▸ **Work instructions**:
Would you restate all the entries exactly, leaving nothing out?

[Stored data]

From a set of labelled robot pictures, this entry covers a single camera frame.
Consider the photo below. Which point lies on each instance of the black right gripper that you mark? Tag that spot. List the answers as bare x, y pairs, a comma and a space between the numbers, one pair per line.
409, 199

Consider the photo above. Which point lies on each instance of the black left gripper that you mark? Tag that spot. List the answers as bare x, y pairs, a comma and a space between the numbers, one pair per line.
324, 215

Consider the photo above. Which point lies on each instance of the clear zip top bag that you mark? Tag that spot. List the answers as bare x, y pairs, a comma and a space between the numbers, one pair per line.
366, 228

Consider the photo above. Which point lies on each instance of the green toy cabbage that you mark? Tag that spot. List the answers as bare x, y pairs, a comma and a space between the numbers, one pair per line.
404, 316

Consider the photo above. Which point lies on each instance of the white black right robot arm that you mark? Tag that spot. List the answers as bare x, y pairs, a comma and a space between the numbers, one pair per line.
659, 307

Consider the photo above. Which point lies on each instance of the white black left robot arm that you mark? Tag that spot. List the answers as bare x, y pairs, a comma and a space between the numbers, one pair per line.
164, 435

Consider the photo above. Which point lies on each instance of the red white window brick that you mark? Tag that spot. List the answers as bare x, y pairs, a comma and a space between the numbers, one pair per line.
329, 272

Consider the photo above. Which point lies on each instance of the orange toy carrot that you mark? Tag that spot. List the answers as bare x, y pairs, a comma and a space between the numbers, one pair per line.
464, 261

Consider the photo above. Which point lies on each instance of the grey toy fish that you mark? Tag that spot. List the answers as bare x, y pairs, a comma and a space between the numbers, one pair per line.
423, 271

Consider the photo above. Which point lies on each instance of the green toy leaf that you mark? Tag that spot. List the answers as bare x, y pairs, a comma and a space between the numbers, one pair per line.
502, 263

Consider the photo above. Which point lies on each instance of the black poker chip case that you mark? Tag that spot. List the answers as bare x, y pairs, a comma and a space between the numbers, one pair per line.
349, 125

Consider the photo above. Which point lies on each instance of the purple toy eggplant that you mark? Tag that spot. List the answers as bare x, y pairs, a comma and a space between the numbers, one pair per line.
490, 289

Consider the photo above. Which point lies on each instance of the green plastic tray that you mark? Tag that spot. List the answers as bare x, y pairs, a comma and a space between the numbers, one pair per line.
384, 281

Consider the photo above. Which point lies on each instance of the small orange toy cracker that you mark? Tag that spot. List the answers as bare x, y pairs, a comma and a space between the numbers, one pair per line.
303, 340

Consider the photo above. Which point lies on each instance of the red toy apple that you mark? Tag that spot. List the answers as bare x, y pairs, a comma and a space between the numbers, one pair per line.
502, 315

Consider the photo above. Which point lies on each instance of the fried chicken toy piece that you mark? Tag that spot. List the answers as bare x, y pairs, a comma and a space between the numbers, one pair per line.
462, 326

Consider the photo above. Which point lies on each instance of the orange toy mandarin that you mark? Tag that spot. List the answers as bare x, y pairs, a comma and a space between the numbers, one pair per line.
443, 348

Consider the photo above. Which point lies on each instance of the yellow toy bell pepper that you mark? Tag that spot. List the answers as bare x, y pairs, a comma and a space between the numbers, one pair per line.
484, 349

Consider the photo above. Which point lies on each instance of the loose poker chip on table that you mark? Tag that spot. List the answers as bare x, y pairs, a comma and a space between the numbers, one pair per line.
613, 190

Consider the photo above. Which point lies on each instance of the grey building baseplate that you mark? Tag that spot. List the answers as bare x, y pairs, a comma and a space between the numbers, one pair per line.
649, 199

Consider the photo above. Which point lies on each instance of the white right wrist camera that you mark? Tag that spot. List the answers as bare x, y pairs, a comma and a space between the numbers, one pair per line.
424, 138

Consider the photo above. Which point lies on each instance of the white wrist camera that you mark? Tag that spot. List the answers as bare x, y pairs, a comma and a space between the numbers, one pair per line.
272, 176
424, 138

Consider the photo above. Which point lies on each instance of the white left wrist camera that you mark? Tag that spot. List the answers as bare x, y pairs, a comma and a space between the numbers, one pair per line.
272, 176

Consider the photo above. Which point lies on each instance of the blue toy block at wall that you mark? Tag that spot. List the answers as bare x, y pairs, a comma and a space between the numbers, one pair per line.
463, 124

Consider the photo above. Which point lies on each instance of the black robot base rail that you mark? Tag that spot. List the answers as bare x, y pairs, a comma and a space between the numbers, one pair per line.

▸ **Task answer**:
From a set of labelled robot pictures, this entry covers a single camera frame.
Consider the photo below. Which point lies on each instance of the black right gripper that you mark? Tag that spot. List the answers as bare x, y pairs, a comma and a space between the numbers, one pair per line.
409, 199

Consider the photo above. Which point lies on each instance of the black left gripper that you mark? Tag that spot. List the answers as bare x, y pairs, a comma and a space between the numbers, one pair per line.
324, 215

Consider the photo above. Which point lies on each instance of the clear zip top bag that you mark? Tag that spot. List the answers as bare x, y pairs, a comma and a space between the numbers, one pair per line.
366, 228

Consider the photo above. Which point lies on each instance of the green toy cabbage that you mark? Tag that spot. List the answers as bare x, y pairs, a comma and a space between the numbers, one pair per line.
404, 316

Consider the photo above. Which point lies on each instance of the white black right robot arm that you mark? Tag that spot. List the answers as bare x, y pairs, a comma and a space between the numbers, one pair per line.
659, 307

Consider the photo above. Which point lies on each instance of the white black left robot arm that you mark? Tag that spot. List the answers as bare x, y pairs, a comma and a space between the numbers, one pair per line.
164, 435

Consider the photo above. Which point lies on each instance of the red white window brick that you mark? Tag that spot. List the answers as bare x, y pairs, a comma and a space between the numbers, one pair per line.
329, 272

Consider the photo above. Which point lies on each instance of the orange toy carrot that you mark? Tag that spot. List the answers as bare x, y pairs, a comma and a space between the numbers, one pair per line.
464, 261

Consider the photo above. Which point lies on each instance of the grey toy fish that you mark? Tag that spot. List the answers as bare x, y pairs, a comma and a space between the numbers, one pair per line.
423, 271

Consider the photo above. Which point lies on each instance of the green toy leaf that you mark? Tag that spot. List the answers as bare x, y pairs, a comma and a space between the numbers, one pair per line.
502, 263

Consider the photo above. Which point lies on each instance of the black poker chip case that you mark? Tag that spot. List the answers as bare x, y pairs, a comma and a space between the numbers, one pair per line.
349, 125

Consider the photo above. Which point lies on each instance of the purple toy eggplant that you mark? Tag that spot. List the answers as bare x, y pairs, a comma and a space between the numbers, one pair per line.
490, 289

Consider the photo above. Which point lies on each instance of the green plastic tray that you mark? Tag that spot. List the answers as bare x, y pairs, a comma and a space between the numbers, one pair per line.
384, 281

Consider the photo above. Which point lies on each instance of the small orange toy cracker that you mark? Tag that spot. List the answers as bare x, y pairs, a comma and a space between the numbers, one pair per line.
303, 340

Consider the photo above. Which point lies on each instance of the red toy apple that you mark? Tag that spot. List the answers as bare x, y pairs, a comma and a space between the numbers, one pair per line.
502, 315

Consider the photo above. Which point lies on each instance of the fried chicken toy piece that you mark? Tag that spot. List the answers as bare x, y pairs, a comma and a space between the numbers, one pair per line.
462, 326

Consider the photo above. Which point lies on each instance of the orange toy mandarin that you mark? Tag that spot. List the answers as bare x, y pairs, a comma and a space between the numbers, one pair per line.
443, 348

Consider the photo above. Which point lies on each instance of the yellow toy bell pepper that you mark? Tag that spot. List the answers as bare x, y pairs, a comma and a space between the numbers, one pair per line.
484, 349

Consider the photo above. Which point lies on each instance of the loose poker chip on table that you mark? Tag that spot. List the answers as bare x, y pairs, a comma and a space between the numbers, one pair per line.
613, 190

Consider the photo above. Which point lies on each instance of the grey building baseplate that you mark? Tag that spot. List the answers as bare x, y pairs, a comma and a space between the numbers, one pair per line.
649, 199

Consider the photo above. Which point lies on each instance of the white right wrist camera that you mark? Tag that spot. List the answers as bare x, y pairs, a comma and a space between the numbers, one pair per line.
424, 138

Consider the photo above. Which point lies on each instance of the white wrist camera that you mark? Tag that spot. List the answers as bare x, y pairs, a comma and a space between the numbers, one pair per line.
272, 176
424, 138

Consider the photo above. Which point lies on each instance of the white left wrist camera that you mark? Tag that spot. List the answers as bare x, y pairs, a comma and a space between the numbers, one pair per line.
272, 176

Consider the photo above. Which point lies on each instance of the blue toy block at wall that you mark? Tag that spot. List the answers as bare x, y pairs, a comma and a space between the numbers, one pair per line.
463, 124

Consider the photo above. Which point lies on each instance of the black robot base rail that you mark? Tag that spot. List the answers as bare x, y pairs, a comma and a space between the numbers, one pair per line.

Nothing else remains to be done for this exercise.